Task prompt: List all the lines in these records that hold "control".

Listed entries:
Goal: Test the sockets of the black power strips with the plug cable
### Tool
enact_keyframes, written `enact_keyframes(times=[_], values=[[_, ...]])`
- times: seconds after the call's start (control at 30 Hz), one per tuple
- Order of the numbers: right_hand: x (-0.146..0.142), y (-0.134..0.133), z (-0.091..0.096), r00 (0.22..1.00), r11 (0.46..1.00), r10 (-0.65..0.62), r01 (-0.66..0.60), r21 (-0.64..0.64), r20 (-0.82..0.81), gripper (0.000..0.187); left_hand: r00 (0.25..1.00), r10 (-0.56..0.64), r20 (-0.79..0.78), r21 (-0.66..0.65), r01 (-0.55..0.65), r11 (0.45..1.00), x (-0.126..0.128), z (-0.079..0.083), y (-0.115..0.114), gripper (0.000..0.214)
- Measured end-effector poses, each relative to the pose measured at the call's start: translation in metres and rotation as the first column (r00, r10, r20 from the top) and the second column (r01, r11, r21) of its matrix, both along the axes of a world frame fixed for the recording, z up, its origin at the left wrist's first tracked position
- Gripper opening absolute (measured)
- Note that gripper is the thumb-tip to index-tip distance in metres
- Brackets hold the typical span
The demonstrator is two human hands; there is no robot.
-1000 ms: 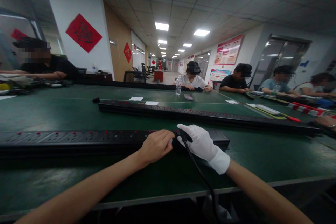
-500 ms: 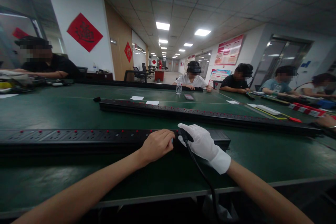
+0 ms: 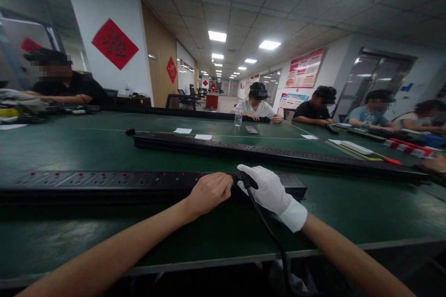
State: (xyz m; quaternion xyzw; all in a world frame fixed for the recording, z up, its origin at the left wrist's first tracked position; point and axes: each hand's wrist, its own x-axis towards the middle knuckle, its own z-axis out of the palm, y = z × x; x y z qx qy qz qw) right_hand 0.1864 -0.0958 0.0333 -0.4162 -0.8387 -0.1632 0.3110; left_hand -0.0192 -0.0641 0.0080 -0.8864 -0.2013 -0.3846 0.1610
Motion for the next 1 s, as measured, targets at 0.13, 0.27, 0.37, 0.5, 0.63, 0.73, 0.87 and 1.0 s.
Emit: enact_keyframes(times=[0.13, 0.27, 0.37, 0.5, 0.63, 0.73, 0.87, 1.0], values=[[0.000, -0.001, 0.001, 1.000, 0.999, 0.010, -0.010, -0.031, 0.009, 0.040, 1.000, -0.001, -0.008, -0.013, 0.001, 1.000, 0.000, -0.001, 0.000, 0.017], [0.000, 0.000, -0.002, 1.000, 0.999, -0.016, 0.016, -0.039, 0.000, 0.042, 1.000, 0.013, -0.006, -0.023, -0.013, 1.000, 0.001, -0.001, -0.001, 0.016], [0.001, 0.003, -0.004, 1.000, 0.999, -0.010, 0.010, -0.035, -0.010, 0.045, 0.999, 0.040, -0.025, -0.046, -0.041, 0.998, 0.001, 0.002, -0.003, 0.016], [0.005, 0.006, -0.002, 0.999, 0.999, 0.050, -0.050, 0.001, 0.020, 0.044, 0.994, 0.091, -0.061, -0.076, -0.096, 0.993, 0.000, 0.005, -0.005, 0.018], [0.006, 0.008, -0.002, 0.998, 0.997, 0.070, -0.070, 0.040, 0.002, 0.042, 0.986, 0.140, -0.091, -0.096, -0.149, 0.984, 0.000, 0.007, -0.006, 0.025], [0.004, 0.007, -0.002, 0.995, 0.995, 0.083, -0.080, 0.052, -0.053, 0.039, 0.972, 0.207, -0.113, -0.093, -0.217, 0.972, -0.002, 0.010, -0.006, 0.038], [0.001, 0.006, 0.010, 0.949, 0.995, 0.089, -0.073, 0.064, -0.303, 0.040, 0.937, 0.320, -0.142, -0.129, -0.338, 0.932, -0.010, 0.012, -0.002, 0.055], [0.000, 0.007, 0.028, 0.822, 0.992, 0.127, -0.096, 0.085, -0.555, 0.043, 0.912, 0.363, -0.191, -0.169, -0.395, 0.903, -0.014, 0.010, 0.002, 0.066]])
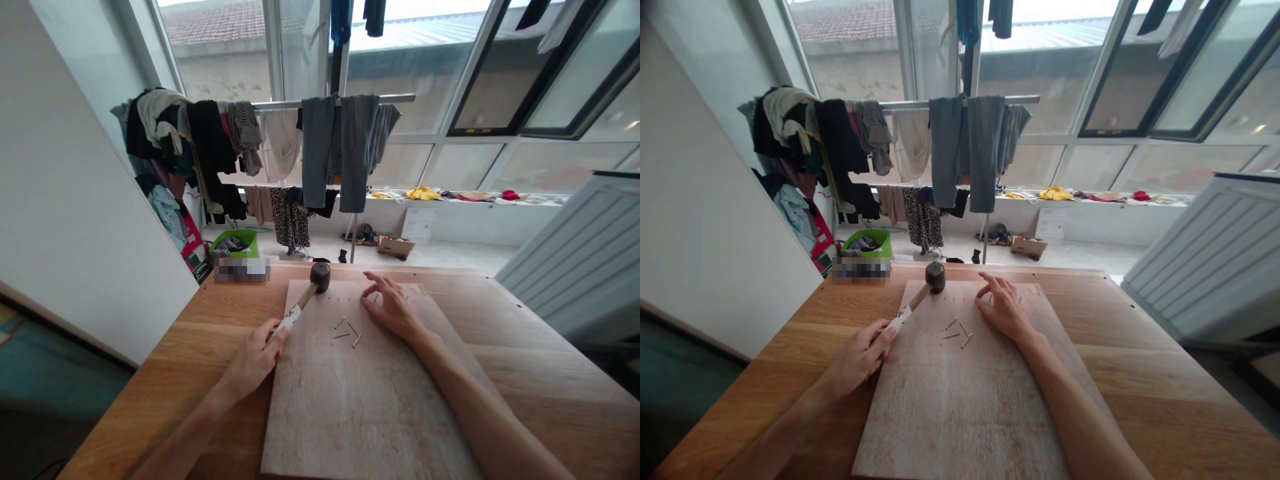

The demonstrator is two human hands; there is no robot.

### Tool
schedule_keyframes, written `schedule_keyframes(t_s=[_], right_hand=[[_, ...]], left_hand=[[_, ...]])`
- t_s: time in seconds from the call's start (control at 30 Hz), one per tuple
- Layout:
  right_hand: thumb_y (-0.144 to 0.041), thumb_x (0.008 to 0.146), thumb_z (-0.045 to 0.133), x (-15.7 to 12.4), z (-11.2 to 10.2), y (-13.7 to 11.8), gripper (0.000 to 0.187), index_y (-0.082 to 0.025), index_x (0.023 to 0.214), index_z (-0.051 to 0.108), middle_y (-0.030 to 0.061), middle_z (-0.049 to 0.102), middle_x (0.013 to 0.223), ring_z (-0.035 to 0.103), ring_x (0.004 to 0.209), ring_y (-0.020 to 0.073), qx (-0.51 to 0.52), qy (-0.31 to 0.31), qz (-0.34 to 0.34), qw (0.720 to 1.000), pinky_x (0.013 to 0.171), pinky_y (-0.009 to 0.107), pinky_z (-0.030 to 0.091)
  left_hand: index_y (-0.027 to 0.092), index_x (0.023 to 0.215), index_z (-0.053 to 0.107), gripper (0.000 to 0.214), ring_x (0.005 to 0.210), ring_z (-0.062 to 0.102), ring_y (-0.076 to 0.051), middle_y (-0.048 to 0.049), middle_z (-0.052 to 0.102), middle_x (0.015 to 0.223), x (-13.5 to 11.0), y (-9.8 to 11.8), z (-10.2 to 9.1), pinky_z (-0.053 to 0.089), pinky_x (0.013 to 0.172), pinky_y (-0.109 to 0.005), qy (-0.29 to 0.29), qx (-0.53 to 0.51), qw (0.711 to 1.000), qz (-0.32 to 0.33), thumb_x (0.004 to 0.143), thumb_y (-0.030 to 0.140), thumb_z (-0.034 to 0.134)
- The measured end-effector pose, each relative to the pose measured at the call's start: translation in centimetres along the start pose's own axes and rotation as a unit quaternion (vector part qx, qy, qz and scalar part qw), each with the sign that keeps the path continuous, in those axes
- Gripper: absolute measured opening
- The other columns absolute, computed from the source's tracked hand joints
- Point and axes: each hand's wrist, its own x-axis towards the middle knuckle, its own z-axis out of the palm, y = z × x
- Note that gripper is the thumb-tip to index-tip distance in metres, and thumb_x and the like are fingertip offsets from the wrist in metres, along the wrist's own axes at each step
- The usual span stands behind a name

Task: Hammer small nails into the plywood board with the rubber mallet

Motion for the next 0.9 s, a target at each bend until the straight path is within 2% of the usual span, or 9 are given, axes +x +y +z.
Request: schedule_keyframes(t_s=[0.17,0.3,0.43,0.53,0.6,0.9], right_hand=[[-0.025,0.081,0.059,0.0,0.0,-0.1,0.056,-0.021,0.137,0.052,0.0082,0.078,0.101,0.057,0.127,0.0339,0.012,0.002,0.012,1.000,0.108,0.058,0.036],[-0.026,0.081,0.060,0.0,-0.1,-0.4,0.054,-0.021,0.135,0.052,0.0091,0.078,0.105,0.057,0.126,0.0344,0.019,0.002,0.027,0.999,0.107,0.059,0.035],[-0.023,0.079,0.060,0.1,0.1,-0.4,0.054,-0.021,0.132,0.053,0.0069,0.078,0.094,0.059,0.123,0.0341,0.016,0.012,0.041,0.999,0.106,0.058,0.037],[-0.024,0.077,0.062,0.2,0.4,0.0,0.045,-0.022,0.122,0.060,0.0096,0.075,0.107,0.062,0.117,0.0338,0.006,0.022,0.044,0.999,0.101,0.053,0.043],[-0.024,0.076,0.064,0.2,0.4,0.2,0.047,-0.022,0.123,0.059,0.0112,0.073,0.112,0.063,0.115,0.0337,0.003,0.030,0.050,0.998,0.098,0.051,0.045],[-0.022,0.076,0.064,0.2,0.2,-0.1,0.066,-0.021,0.140,0.048,0.0080,0.076,0.098,0.062,0.120,0.0334,0.026,0.030,0.050,0.998,0.102,0.054,0.041]], left_hand=[[0.018,0.092,0.055,0.048,0.041,0.035,-0.006,0.0065,0.047,0.065,-0.4,1.3,0.8,0.028,0.037,-0.019,-0.034,-0.065,0.997,-0.029,0.091,0.065,0.047],[0.017,0.106,0.056,0.052,0.041,0.036,-0.005,0.0071,0.046,0.066,-0.9,3.3,1.9,0.027,0.037,-0.018,-0.069,-0.105,0.992,-0.029,0.090,0.066,0.049],[0.016,0.107,0.056,0.052,0.042,0.036,-0.006,0.0066,0.047,0.066,-0.6,4.9,3.1,0.029,0.038,-0.019,-0.089,-0.105,0.991,-0.008,0.092,0.065,0.049],[0.017,0.098,0.057,0.048,0.045,0.039,-0.007,0.0053,0.048,0.066,0.1,5.2,3.9,0.032,0.041,-0.020,-0.092,-0.065,0.994,0.016,0.094,0.064,0.046],[0.018,0.092,0.057,0.046,0.047,0.041,-0.008,0.0042,0.049,0.066,0.4,5.1,4.3,0.032,0.043,-0.021,-0.094,-0.035,0.995,0.018,0.094,0.063,0.045],[0.018,0.090,0.057,0.043,0.052,0.046,-0.011,0.0029,0.051,0.065,0.3,4.5,4.4,0.036,0.048,-0.022,-0.065,-0.004,0.997,0.034,0.097,0.059,0.043]])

Problem solution:
- times: seconds after the call's start (control at 30 Hz), one per tuple
- t_s: time in seconds from the call's start (control at 30 Hz), one per tuple

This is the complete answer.